There are a range of industries where screening equipment is used to separate powders or other dry particles. In the food industry, for example, sorting equipment is used to separate particles of flour, sugar, tea. coffee, salt, spices and many more substances. The equipment sorts food with accuracy and allows for extremely high levels of hygiene, as no other material can accidentally be introduced during the sorting process from the environment or from workers’ hands.

On the other end of the spectrum are sieving units used on building sites to sort material from debris for recycling. These units are hygienic for the opposite reasons – instead of preventing contamination of the materials, they prevent contamination by the materials. Dirty or dangerous substances which might cause injury when sorted by hand can be quickly and safely sorted using this simple industrial process.

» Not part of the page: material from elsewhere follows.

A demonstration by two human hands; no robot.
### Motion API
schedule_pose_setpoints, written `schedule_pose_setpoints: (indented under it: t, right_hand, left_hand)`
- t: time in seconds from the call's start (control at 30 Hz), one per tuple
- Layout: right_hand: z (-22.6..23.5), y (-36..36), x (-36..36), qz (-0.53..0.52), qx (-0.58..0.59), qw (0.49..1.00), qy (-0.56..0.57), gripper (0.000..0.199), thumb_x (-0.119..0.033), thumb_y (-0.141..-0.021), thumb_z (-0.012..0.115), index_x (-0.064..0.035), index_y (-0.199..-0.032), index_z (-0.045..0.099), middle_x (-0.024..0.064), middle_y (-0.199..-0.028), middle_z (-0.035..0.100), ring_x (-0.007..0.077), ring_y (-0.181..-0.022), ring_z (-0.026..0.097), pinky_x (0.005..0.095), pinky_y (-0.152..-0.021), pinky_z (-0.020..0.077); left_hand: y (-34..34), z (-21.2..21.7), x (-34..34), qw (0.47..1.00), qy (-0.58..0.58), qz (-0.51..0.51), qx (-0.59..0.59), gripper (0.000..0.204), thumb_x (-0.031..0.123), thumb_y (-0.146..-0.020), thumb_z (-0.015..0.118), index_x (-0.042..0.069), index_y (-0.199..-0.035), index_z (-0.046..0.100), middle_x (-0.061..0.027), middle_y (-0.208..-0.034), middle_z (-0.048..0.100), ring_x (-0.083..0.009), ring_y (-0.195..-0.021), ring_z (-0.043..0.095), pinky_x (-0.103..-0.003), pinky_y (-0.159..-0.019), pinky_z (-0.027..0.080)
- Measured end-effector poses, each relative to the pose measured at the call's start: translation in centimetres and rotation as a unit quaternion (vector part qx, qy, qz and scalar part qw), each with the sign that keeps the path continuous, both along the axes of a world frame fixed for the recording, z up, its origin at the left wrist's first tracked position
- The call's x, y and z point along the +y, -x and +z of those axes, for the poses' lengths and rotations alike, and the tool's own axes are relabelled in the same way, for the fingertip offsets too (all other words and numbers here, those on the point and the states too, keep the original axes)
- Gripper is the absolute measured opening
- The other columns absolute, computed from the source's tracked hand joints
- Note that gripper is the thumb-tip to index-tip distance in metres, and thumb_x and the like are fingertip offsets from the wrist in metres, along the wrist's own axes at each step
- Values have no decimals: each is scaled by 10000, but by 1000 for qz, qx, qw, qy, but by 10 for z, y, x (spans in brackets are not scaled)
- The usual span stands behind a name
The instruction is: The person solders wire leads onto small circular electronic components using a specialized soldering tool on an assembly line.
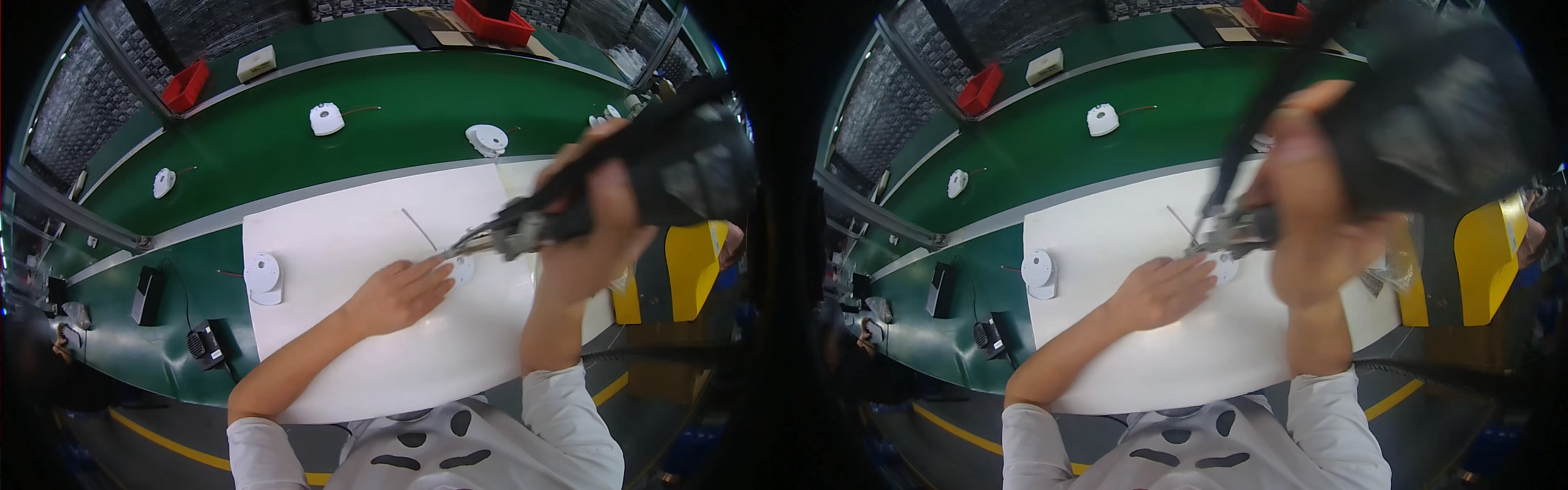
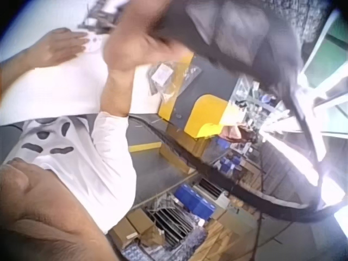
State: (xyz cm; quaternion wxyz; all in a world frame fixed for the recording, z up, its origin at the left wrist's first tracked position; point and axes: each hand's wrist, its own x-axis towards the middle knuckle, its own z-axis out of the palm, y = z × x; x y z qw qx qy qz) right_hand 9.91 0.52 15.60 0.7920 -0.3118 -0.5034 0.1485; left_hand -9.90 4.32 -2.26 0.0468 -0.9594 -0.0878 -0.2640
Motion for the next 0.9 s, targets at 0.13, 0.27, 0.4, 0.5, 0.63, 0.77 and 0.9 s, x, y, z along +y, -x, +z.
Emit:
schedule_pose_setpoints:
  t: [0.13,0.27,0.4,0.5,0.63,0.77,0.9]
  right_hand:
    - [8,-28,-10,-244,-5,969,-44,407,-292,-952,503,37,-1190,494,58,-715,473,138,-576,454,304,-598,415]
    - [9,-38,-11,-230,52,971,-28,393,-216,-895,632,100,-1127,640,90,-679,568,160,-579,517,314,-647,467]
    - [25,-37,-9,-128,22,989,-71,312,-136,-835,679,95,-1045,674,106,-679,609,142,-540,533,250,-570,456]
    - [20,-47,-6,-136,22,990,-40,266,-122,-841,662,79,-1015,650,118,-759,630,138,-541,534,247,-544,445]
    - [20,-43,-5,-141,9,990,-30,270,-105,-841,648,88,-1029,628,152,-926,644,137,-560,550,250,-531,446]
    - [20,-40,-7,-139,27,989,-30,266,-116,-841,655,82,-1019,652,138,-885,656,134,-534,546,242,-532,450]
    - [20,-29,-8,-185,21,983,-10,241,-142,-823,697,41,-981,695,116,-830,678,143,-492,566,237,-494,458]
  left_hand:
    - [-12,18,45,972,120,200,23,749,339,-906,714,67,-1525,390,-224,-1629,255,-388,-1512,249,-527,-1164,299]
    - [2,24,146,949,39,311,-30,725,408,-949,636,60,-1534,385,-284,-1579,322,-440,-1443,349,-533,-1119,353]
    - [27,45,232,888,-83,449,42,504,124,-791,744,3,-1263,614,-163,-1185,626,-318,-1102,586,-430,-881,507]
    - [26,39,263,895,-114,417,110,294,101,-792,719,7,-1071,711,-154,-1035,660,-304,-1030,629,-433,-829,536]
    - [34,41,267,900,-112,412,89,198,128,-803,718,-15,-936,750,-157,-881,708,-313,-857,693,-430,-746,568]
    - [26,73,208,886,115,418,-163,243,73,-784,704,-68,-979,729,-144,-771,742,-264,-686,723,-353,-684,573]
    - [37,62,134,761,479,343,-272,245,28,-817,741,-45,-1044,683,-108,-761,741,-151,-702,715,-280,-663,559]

How Does Screening Equipment Help In Screening Wet and Dry Materials

Other industries also use screening equipment to sort powders and particles by size. Metal powders such as gold, silver, stainless steel and zinc oxide are sorted by sieving, so are industrial materials such as concrete, ingredients for glass, paint powder pigments and silicates.

Machines used in dry screening are often enclosed to prevent dust or gas caused by the screening process to escape. Many machines are self-cleaning, with simple mechanisms such as steel balls included to prevent powder from clogging the mesh.

Screening Wet Materials

Wet materials also need to be screened but the challenges are different. Sometimes the material is a liquid, sometimes it is particles contained in a slurry, sometimes it is wet or sticky substances. In the food industry, for example. Mechanical sieving equipment is used in dairy production and with fruit juices, liquid chocolate and micro algae. Here, hygiene is again of paramount importance.

Other industries also use screening machinery with wet material. In the coal industry, coal slurry is screened to separate coal fines from the ash content. Liquid fertiliser is screened, as are slurries of glaze, enamel or silica. Very fine meshes are used in these processes, and the machines involved are often multi-screen and multi-frequency. Wet screening has been developed considerably over the past 25 years and now substances which were thought impossible to screen are sorted mechanically every day.

Both wet and dry screening have certain benefits in common. Both types of machine perform a task which could be dirty repetitive or time-consuming for employees to perform by hand. They perform these processes very quickly, accurately and with a high degree of safety, needing little supervision. This means that industrial screening allows for considerable improvements in employee safety, in hygiene and in productivity. when used in a variety of settings.